**TASK GOAL:** An exact restatement of the records below is expected.

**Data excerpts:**
[Start of Attachment]

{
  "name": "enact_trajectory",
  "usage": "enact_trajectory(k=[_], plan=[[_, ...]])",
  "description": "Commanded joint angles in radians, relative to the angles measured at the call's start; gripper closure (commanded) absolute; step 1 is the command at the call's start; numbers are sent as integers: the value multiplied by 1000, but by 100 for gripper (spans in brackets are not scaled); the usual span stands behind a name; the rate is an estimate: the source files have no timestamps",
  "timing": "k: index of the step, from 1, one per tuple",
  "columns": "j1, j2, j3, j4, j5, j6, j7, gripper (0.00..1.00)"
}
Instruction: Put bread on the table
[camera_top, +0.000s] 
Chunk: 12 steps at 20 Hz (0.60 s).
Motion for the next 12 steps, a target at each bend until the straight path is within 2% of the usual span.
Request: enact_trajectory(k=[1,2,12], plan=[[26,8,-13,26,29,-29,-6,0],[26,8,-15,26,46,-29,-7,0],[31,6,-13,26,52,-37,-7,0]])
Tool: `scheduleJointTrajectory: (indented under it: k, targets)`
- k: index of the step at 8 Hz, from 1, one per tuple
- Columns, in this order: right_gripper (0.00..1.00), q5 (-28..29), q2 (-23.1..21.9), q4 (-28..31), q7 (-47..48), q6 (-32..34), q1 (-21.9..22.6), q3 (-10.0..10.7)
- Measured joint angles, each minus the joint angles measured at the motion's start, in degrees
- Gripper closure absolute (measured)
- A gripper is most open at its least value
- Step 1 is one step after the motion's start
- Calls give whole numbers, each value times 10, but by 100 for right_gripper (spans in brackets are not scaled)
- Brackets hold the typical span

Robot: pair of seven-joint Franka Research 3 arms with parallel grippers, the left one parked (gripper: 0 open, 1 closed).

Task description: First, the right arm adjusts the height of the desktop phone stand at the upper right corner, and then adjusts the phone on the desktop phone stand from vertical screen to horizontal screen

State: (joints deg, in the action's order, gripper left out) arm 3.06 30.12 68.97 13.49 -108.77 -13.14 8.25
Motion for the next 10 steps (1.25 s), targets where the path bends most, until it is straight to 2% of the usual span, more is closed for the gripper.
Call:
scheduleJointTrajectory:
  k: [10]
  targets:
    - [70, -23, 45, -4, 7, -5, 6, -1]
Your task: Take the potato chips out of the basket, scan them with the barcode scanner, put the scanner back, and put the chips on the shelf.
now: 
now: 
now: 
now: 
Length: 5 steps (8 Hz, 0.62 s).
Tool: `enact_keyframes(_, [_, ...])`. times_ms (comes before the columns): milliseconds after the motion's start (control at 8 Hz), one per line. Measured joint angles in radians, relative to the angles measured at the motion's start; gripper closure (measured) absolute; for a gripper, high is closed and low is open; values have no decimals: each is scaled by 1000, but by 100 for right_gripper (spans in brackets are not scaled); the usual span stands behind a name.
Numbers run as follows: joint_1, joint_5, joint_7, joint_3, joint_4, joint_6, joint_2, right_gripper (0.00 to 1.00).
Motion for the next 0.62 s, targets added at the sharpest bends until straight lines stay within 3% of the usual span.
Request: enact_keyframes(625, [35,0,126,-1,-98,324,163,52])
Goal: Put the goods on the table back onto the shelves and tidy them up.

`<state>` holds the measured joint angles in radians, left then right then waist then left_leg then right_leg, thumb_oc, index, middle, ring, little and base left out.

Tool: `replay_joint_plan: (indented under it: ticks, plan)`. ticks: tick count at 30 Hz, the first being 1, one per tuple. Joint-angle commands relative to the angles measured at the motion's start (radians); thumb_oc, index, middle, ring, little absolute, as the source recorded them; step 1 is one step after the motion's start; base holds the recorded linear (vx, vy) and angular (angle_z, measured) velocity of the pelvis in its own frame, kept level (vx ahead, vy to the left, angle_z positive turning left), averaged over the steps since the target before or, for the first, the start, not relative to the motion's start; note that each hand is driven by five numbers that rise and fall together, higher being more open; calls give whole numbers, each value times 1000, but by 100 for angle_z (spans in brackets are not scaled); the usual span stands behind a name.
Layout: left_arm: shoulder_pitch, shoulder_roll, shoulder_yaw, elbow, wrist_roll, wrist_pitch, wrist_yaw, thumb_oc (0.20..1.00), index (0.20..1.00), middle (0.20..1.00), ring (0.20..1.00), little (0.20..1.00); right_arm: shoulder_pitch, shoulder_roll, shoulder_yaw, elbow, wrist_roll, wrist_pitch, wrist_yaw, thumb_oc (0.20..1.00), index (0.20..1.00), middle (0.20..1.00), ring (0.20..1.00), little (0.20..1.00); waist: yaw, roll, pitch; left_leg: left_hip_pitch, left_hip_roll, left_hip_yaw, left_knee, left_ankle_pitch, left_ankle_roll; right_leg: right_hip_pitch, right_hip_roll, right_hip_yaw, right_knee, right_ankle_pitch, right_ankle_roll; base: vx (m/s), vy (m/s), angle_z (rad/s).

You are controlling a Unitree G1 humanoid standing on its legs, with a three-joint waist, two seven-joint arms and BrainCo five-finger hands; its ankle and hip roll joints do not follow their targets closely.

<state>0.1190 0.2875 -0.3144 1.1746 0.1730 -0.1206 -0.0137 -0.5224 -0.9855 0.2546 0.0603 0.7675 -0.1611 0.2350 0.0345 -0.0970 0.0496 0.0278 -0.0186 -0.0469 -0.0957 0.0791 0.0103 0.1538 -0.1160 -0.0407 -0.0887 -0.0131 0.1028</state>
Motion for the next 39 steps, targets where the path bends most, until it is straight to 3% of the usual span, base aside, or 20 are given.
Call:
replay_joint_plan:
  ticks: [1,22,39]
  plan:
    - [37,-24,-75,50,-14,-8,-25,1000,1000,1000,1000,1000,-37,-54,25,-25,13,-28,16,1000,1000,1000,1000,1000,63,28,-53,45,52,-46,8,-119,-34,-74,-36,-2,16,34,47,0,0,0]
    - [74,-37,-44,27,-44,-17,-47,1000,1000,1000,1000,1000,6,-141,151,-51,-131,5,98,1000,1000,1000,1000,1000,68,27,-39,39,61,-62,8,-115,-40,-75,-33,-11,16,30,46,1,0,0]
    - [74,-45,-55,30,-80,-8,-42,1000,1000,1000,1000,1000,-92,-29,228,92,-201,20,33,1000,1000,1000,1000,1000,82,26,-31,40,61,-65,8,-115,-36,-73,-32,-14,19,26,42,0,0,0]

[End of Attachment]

**YOUR SOLUTION:**
{
  "name": "enact_trajectory",
  "usage": "enact_trajectory(k=[_], plan=[[_, ...]])",
  "description": "Commanded joint angles in radians, relative to the angles measured at the call's start; gripper closure (commanded) absolute; step 1 is the command at the call's start; numbers are sent as integers: the value multiplied by 1000, but by 100 for gripper (spans in brackets are not scaled); the usual span stands behind a name; the rate is an estimate: the source files have no timestamps",
  "timing": "k: index of the step, from 1, one per tuple",
  "columns": "j1, j2, j3, j4, j5, j6, j7, gripper (0.00..1.00)"
}
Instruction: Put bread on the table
[camera_top, +0.000s] 
Chunk: 12 steps at 20 Hz (0.60 s).
Motion for the next 12 steps, a target at each bend until the straight path is within 2% of the usual span.
Request: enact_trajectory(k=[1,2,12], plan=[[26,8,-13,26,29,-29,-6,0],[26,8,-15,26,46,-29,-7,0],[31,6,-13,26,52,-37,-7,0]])
Tool: `scheduleJointTrajectory: (indented under it: k, targets)`
- k: index of the step at 8 Hz, from 1, one per tuple
- Columns, in this order: right_gripper (0.00..1.00), q5 (-28..29), q2 (-23.1..21.9), q4 (-28..31), q7 (-47..48), q6 (-32..34), q1 (-21.9..22.6), q3 (-10.0..10.7)
- Measured joint angles, each minus the joint angles measured at the motion's start, in degrees
- Gripper closure absolute (measured)
- A gripper is most open at its least value
- Step 1 is one step after the motion's start
- Calls give whole numbers, each value times 10, but by 100 for right_gripper (spans in brackets are not scaled)
- Brackets hold the typical span

Robot: pair of seven-joint Franka Research 3 arms with parallel grippers, the left one parked (gripper: 0 open, 1 closed).

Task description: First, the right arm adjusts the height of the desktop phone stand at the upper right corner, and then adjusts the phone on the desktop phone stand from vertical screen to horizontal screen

State: (joints deg, in the action's order, gripper left out) arm 3.06 30.12 68.97 13.49 -108.77 -13.14 8.25
Motion for the next 10 steps (1.25 s), targets where the path bends most, until it is straight to 2% of the usual span, more is closed for the gripper.
Call:
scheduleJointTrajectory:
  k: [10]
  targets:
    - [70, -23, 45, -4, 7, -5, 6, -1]
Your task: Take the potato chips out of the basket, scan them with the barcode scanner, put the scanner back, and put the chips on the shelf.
now: 
now: 
now: 
now: 
Length: 5 steps (8 Hz, 0.62 s).
Tool: `enact_keyframes(_, [_, ...])`. times_ms (comes before the columns): milliseconds after the motion's start (control at 8 Hz), one per line. Measured joint angles in radians, relative to the angles measured at the motion's start; gripper closure (measured) absolute; for a gripper, high is closed and low is open; values have no decimals: each is scaled by 1000, but by 100 for right_gripper (spans in brackets are not scaled); the usual span stands behind a name.
Numbers run as follows: joint_1, joint_5, joint_7, joint_3, joint_4, joint_6, joint_2, right_gripper (0.00 to 1.00).
Motion for the next 0.62 s, targets added at the sharpest bends until straight lines stay within 3% of the usual span.
Request: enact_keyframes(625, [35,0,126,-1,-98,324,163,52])
Goal: Put the goods on the table back onto the shelves and tidy them up.

`<state>` holds the measured joint angles in radians, left then right then waist then left_leg then right_leg, thumb_oc, index, middle, ring, little and base left out.

Tool: `replay_joint_plan: (indented under it: ticks, plan)`. ticks: tick count at 30 Hz, the first being 1, one per tuple. Joint-angle commands relative to the angles measured at the motion's start (radians); thumb_oc, index, middle, ring, little absolute, as the source recorded them; step 1 is one step after the motion's start; base holds the recorded linear (vx, vy) and angular (angle_z, measured) velocity of the pelvis in its own frame, kept level (vx ahead, vy to the left, angle_z positive turning left), averaged over the steps since the target before or, for the first, the start, not relative to the motion's start; note that each hand is driven by five numbers that rise and fall together, higher being more open; calls give whole numbers, each value times 1000, but by 100 for angle_z (spans in brackets are not scaled); the usual span stands behind a name.
Layout: left_arm: shoulder_pitch, shoulder_roll, shoulder_yaw, elbow, wrist_roll, wrist_pitch, wrist_yaw, thumb_oc (0.20..1.00), index (0.20..1.00), middle (0.20..1.00), ring (0.20..1.00), little (0.20..1.00); right_arm: shoulder_pitch, shoulder_roll, shoulder_yaw, elbow, wrist_roll, wrist_pitch, wrist_yaw, thumb_oc (0.20..1.00), index (0.20..1.00), middle (0.20..1.00), ring (0.20..1.00), little (0.20..1.00); waist: yaw, roll, pitch; left_leg: left_hip_pitch, left_hip_roll, left_hip_yaw, left_knee, left_ankle_pitch, left_ankle_roll; right_leg: right_hip_pitch, right_hip_roll, right_hip_yaw, right_knee, right_ankle_pitch, right_ankle_roll; base: vx (m/s), vy (m/s), angle_z (rad/s).

You are controlling a Unitree G1 humanoid standing on its legs, with a three-joint waist, two seven-joint arms and BrainCo five-finger hands; its ankle and hip roll joints do not follow their targets closely.

<state>0.1190 0.2875 -0.3144 1.1746 0.1730 -0.1206 -0.0137 -0.5224 -0.9855 0.2546 0.0603 0.7675 -0.1611 0.2350 0.0345 -0.0970 0.0496 0.0278 -0.0186 -0.0469 -0.0957 0.0791 0.0103 0.1538 -0.1160 -0.0407 -0.0887 -0.0131 0.1028</state>
Motion for the next 39 steps, targets where the path bends most, until it is straight to 3% of the usual span, base aside, or 20 are given.
Call:
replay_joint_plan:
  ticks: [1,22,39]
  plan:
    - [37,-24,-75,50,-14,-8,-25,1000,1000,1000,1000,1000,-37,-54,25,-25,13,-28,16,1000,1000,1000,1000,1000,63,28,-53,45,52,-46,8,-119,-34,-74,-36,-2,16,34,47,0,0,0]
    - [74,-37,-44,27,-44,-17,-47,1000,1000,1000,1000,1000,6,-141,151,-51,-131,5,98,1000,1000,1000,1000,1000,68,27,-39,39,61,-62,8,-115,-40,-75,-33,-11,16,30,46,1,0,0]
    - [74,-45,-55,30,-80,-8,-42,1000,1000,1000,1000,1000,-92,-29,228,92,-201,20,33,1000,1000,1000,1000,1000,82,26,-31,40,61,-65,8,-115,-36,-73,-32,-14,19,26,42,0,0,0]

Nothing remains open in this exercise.